§ Problem to work on
From top to bottom, reproduce the listing without a single change.

'''

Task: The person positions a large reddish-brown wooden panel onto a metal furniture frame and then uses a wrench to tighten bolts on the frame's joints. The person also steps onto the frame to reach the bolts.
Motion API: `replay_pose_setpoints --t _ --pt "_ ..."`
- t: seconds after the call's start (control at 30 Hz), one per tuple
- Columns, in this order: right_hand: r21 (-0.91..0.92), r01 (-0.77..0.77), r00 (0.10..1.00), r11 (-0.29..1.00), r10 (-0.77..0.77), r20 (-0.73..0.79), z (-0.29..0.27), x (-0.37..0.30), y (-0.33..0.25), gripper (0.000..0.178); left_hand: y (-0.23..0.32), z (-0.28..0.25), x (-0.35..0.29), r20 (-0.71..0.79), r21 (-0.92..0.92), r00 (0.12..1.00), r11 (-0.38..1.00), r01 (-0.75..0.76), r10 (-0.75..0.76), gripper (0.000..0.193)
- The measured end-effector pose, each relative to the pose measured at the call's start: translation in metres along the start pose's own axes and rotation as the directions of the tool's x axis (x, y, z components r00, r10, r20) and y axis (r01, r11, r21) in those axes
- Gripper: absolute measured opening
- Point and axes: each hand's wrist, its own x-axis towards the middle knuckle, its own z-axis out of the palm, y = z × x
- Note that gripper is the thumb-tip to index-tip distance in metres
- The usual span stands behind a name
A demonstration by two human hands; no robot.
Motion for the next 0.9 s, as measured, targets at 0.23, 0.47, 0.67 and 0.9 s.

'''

§ Output
Task: The person positions a large reddish-brown wooden panel onto a metal furniture frame and then uses a wrench to tighten bolts on the frame's joints. The person also steps onto the frame to reach the bolts.
Motion API: `replay_pose_setpoints --t _ --pt "_ ..."`
- t: seconds after the call's start (control at 30 Hz), one per tuple
- Columns, in this order: right_hand: r21 (-0.91..0.92), r01 (-0.77..0.77), r00 (0.10..1.00), r11 (-0.29..1.00), r10 (-0.77..0.77), r20 (-0.73..0.79), z (-0.29..0.27), x (-0.37..0.30), y (-0.33..0.25), gripper (0.000..0.178); left_hand: y (-0.23..0.32), z (-0.28..0.25), x (-0.35..0.29), r20 (-0.71..0.79), r21 (-0.92..0.92), r00 (0.12..1.00), r11 (-0.38..1.00), r01 (-0.75..0.76), r10 (-0.75..0.76), gripper (0.000..0.193)
- The measured end-effector pose, each relative to the pose measured at the call's start: translation in metres along the start pose's own axes and rotation as the directions of the tool's x axis (x, y, z components r00, r10, r20) and y axis (r01, r11, r21) in those axes
- Gripper: absolute measured opening
- Point and axes: each hand's wrist, its own x-axis towards the middle knuckle, its own z-axis out of the palm, y = z × x
- Note that gripper is the thumb-tip to index-tip distance in metres
- The usual span stands behind a name
A demonstration by two human hands; no robot.
Motion for the next 0.9 s, as measured, targets at 0.23, 0.47, 0.67 and 0.9 s.

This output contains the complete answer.